During 2012 the Company disposed off its investments in OOO Ozerkovka and Roppler Engineering Limited together with its subsidiary OOO CDM. The selling price of the disposal was US\$6,011 thousand. The resulting loss on sale amounting to US\$25,729 thousand was recognised in profit or loss.
The details of the subsidiaries are as follows:
| Investment | Country of incorporation | Principal activities | 2013 US\$'000 | 2012 US\$'000 |
|---|---|---|---|---|
| Investment in Cypriot companies | Cyprus | Holding of investments / Financing | 605,585 | 600,830 |
| Investment in Russian companies | Russian Federation | Real estate development | 210,053 | 99,150 |
| Investment in BVI companies | BVI | Financing | 850,688 | 806,557 |
| 1,666,326 | 1,506,537 |
| 2013 US\$'000 | 2012 US\$'000 | |
|---|---|---|
| Balance at 1 January | 9,659 | 15,731 |
| Transfer to assets held for sale | - | (6,108) |
| Acquisition of 100% of a joint venture – Transfer to investment in subsidiaries | (9,659) | - |
| Additional contribution of capital to existing jointly controlled entities | - | 36 |
| Balance at 31 December | - | 9,659 |
The Company owned a 50% interest in Krown Investments LLC, owner of investment and trading properties in Moscow. On 12 February 2013 the Company acquired the remaining 50% shareholding, thereafter treated as a subsidiary, see note 8 above.

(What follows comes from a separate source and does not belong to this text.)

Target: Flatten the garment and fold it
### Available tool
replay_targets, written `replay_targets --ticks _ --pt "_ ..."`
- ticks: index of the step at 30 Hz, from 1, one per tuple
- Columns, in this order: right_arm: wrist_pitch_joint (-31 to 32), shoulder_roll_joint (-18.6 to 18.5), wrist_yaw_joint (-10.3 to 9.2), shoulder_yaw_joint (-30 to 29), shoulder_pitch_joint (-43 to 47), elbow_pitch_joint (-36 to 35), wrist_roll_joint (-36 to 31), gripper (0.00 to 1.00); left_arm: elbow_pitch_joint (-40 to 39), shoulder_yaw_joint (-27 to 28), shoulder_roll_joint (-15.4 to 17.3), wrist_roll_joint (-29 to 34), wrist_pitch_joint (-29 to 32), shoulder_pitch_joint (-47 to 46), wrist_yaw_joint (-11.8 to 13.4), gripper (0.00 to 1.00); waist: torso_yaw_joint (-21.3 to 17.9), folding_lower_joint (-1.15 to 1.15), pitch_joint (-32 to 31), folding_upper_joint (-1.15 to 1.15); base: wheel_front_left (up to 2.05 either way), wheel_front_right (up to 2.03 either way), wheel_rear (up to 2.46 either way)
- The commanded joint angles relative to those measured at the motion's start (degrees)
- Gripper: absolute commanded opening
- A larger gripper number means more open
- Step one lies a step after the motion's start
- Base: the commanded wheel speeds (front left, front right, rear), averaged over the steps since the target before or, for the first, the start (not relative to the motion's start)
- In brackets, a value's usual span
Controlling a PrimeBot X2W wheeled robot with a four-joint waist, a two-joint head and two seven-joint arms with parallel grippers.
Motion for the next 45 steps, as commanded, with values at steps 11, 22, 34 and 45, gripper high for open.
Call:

The transfer to the assets held for sale during 2012 represented investment in Westec Four Winds Ltd, which was disposed early January 2013 to a third party realising a gain of US\$97,271 thousand (see more details in note 13).
The details of the jointly controlled entities are as follows:
| Investment | Country of incorporation | Principal activities | 2013 US\$'000 | 2012 US\$'000 |
|---|---|---|---|---|
| Investment in Russian company | Russian Federation | Real estate | - | 9,659 |
| 2013 US\$'000 | 2012 US\$'000 | |
|---|---|---|
| Loans to subsidiaries (Note 17) | 217,926 | 300,071 |
| Less current portion | - | - |
| Non current portion | 217,926 | 300,071 |
| The loans are repayable as follows: | ||
| Between one and five years | 217,926 | 300,071 |
The above loans to subsidiaries are unsecured and are repayable on 31 December 2016. They bear interest from 2.5% to 6% p.a.
During 2012 the Company, through an internal restructuring plan, assigned its rights under the existing loan agreements with a number of its Cypriot and Russian subsidiaries to AFI D Finance S.A, a BVI registered subsidiary with primary activity the financing of related entities, in exchange for new shares issued. On 25 July 2012 according to this plan a total amount of \$242,016 thousand loans was assigned. For further details, refer to note 8 above.
Loan receivables from subsidiaries which were considered impaired were written off during 2012. An amount of \$3,051 thousand was transferred to profit or loss.
The fair values of non current receivables approximate to their carrying amounts as presented above.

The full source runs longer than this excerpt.